A Few Thoughts From the Road
After nearly three days on the road as I drove between Washington, DC and Dallas, one observation sticks out. There are a LOT of eighteen-wheelers on the road.
An economics professor once told me that if you wanted to get a true sense of how the American economy is doing at any given time, you have to go count the semis rumbling down the interstates. If this is at all an accurate measurement, then our economy is doing quite well. I saw thousands of the big trucks in my journey. They easily outnumbered the cars.
This in turn led me to another thought: all these trucks run on gasoline. Our entire lifestyle runs on gasoline. Without the ability to affordably move products and raw materials all over the country, we wouldn't have the life we do. Not even close.
We can talk about how our thirst for oil ties us too closely with the Middle East. We can talk about how all these vehicles on the interstates pollute our environment. But really, what's at stake is our way of life. If oil reserves dwindle or if gasoline prices continue to rise, all these products we count on will become more and more expensive--prohibitively expensive in many cases. And while I have faith that the ingenuity of Americans will eventually overcome this problem, I wonder if that can happen before we feel the hurt.

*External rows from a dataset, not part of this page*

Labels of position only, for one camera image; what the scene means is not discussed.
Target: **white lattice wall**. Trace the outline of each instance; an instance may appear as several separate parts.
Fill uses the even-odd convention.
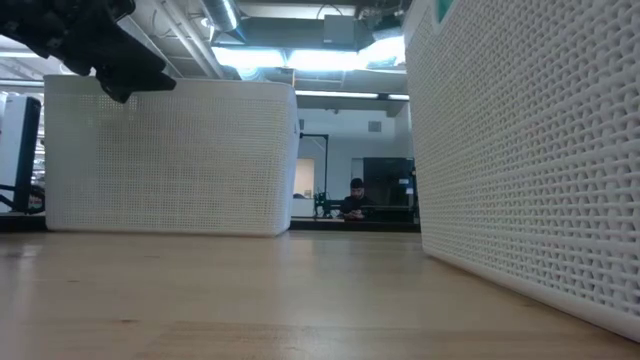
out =
[[[640,1],[422,1],[425,251],[640,341]]]
[[[50,229],[267,236],[289,227],[292,87],[183,80],[122,105],[92,79],[45,80]]]

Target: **wooden tabletop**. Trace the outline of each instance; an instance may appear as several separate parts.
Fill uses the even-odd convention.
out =
[[[640,359],[419,234],[0,234],[0,358]]]

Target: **white wall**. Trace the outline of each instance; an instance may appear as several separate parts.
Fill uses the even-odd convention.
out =
[[[406,145],[396,134],[396,118],[384,111],[301,109],[305,134],[329,134],[329,172],[327,192],[331,199],[349,196],[352,159],[365,157],[407,157]],[[382,132],[369,133],[369,121],[381,121]],[[298,158],[314,159],[315,191],[324,191],[325,141],[322,138],[300,140]]]
[[[307,192],[311,192],[311,196],[315,193],[315,164],[314,159],[300,159],[298,158],[296,164],[296,179],[293,185],[293,193],[300,195],[307,195]]]
[[[402,108],[402,111],[395,118],[396,144],[398,151],[404,153],[403,156],[413,157],[413,137],[411,135],[411,111],[409,104]]]
[[[7,102],[7,95],[0,93],[0,126],[2,126],[2,120],[4,119],[4,107],[6,102]]]

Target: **light fixture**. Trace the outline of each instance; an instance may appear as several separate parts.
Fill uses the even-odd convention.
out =
[[[37,58],[38,54],[31,50],[13,50],[13,49],[0,49],[0,57],[8,58]]]
[[[356,52],[295,50],[287,66],[306,71],[351,71],[366,68]]]
[[[296,90],[298,96],[314,96],[314,97],[331,97],[331,98],[350,98],[350,99],[377,99],[378,94],[374,93],[353,93],[338,91],[311,91]]]
[[[284,57],[280,50],[275,49],[247,49],[247,48],[221,48],[214,47],[218,62],[225,66],[235,68],[261,68],[261,67],[283,67]]]
[[[389,100],[395,100],[395,101],[409,101],[409,95],[396,95],[396,94],[390,94],[389,95]]]
[[[2,79],[0,80],[0,86],[44,87],[44,81]]]

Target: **man sitting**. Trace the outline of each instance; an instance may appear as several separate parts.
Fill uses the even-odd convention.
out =
[[[340,206],[340,212],[345,220],[364,220],[365,214],[362,206],[373,205],[373,202],[364,194],[364,183],[362,179],[351,180],[351,196],[344,198]]]

I saw a lot on the road this weekend, but what I realized is our dependence on oil is an a vast dependence. But I also realized there is a better way to talk about energy concerns other than focusing on the Middle East or the environment. Those are important, but not as salient as the greatest reason why we need to find ways to ensure our energy needs continue to be met and continue to be affordable: our lifestyle hinges on it.